Monday 17 November 2014

Portfolio Research: Amy Friend- Celestial Interventions.

Dare all Luce
I really loved Amy Friend's work with older found photographs. If I had more time, I would've liked to have experimented with light in a similar fashion, as it is I probably will revisit the idea when I have time. I love how much light is in the work and the different feel it gives the work just by adding in the spots of light. The idea came from the theory that to take a photograph of someone is to take their soul, but by piercing holes into the photographs, Amy Friend allowed light to pass through the photograph and bring life to the photographs.

 “In a literal and somewhat playful manner,” Friend says. “I aimed to give the photographs back to the light, hence the title of the series, Dare alla Luce, an Italian phrase used to describe the moment of birth.”

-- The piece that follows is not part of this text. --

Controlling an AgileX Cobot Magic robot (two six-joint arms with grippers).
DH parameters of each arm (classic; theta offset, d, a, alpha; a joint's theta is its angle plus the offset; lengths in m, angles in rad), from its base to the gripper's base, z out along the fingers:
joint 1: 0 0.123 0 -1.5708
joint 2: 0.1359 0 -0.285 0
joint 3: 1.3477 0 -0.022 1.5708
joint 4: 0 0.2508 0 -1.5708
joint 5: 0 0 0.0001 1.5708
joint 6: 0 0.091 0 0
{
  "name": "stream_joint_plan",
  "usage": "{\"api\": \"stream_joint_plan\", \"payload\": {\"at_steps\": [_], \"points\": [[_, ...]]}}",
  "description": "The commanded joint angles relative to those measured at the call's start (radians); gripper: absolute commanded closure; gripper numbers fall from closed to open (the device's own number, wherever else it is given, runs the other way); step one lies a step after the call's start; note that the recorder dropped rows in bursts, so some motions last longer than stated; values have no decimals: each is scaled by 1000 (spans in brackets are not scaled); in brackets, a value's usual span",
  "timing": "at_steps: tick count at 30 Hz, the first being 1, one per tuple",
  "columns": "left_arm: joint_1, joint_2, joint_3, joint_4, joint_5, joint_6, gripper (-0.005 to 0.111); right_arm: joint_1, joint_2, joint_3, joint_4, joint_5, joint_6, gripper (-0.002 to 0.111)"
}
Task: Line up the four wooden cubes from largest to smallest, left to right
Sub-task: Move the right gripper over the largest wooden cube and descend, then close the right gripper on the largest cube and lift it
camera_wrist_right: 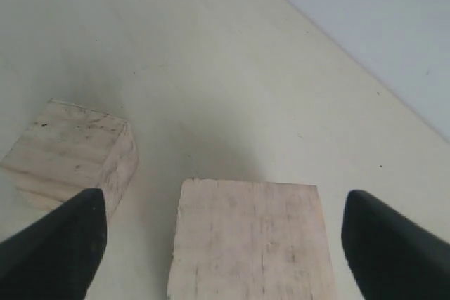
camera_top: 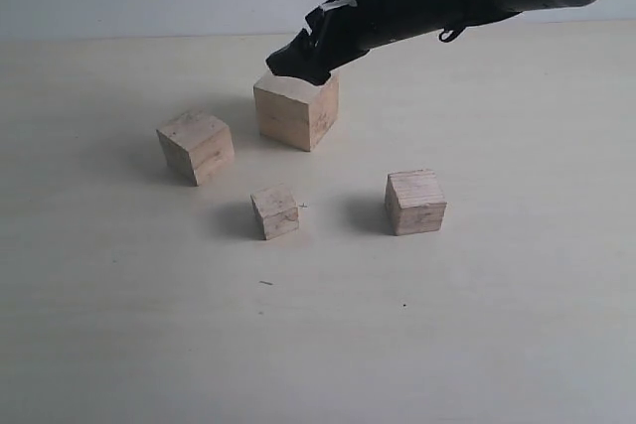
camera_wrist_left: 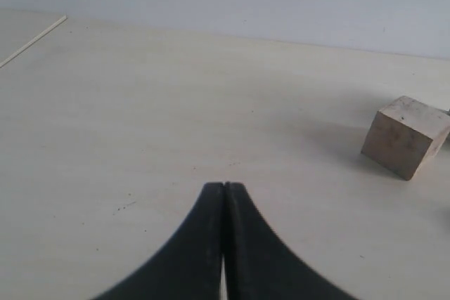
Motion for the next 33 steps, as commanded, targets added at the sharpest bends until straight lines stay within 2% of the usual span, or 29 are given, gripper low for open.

I really love this collection of images and the way the framing and light work together to bring the focus to one particular part of the image. Your eyes immediately go to the centre, to the subject matter the artist wants you to see. The dots remove a lot of the detail where there are more of them grouped up, but I think in this case it works quite well for the image. There's an almost anonymous feel to the photographs and I like that aspect of them. I like the framing that works to make this effect possible, the dots under the horses chin for example, the grouping brings your eyes to that part of the image and almost frames where the person and horse meet creating one line or the framing of the bodies in the second image and the way they're the light even surrounded by cloud, they still stand out instead of getting lost in the image. There's something almost otherworldly about the  images and that's why they stood out from other research I've done. Her work is so different and even if the photographs aren't hers, she put a new spin in terms of presentation. I'd love to do something like this with my canvases, but with so little time, there is no time for mistakes, I think I'll leave my experimentation where it is and try this another time.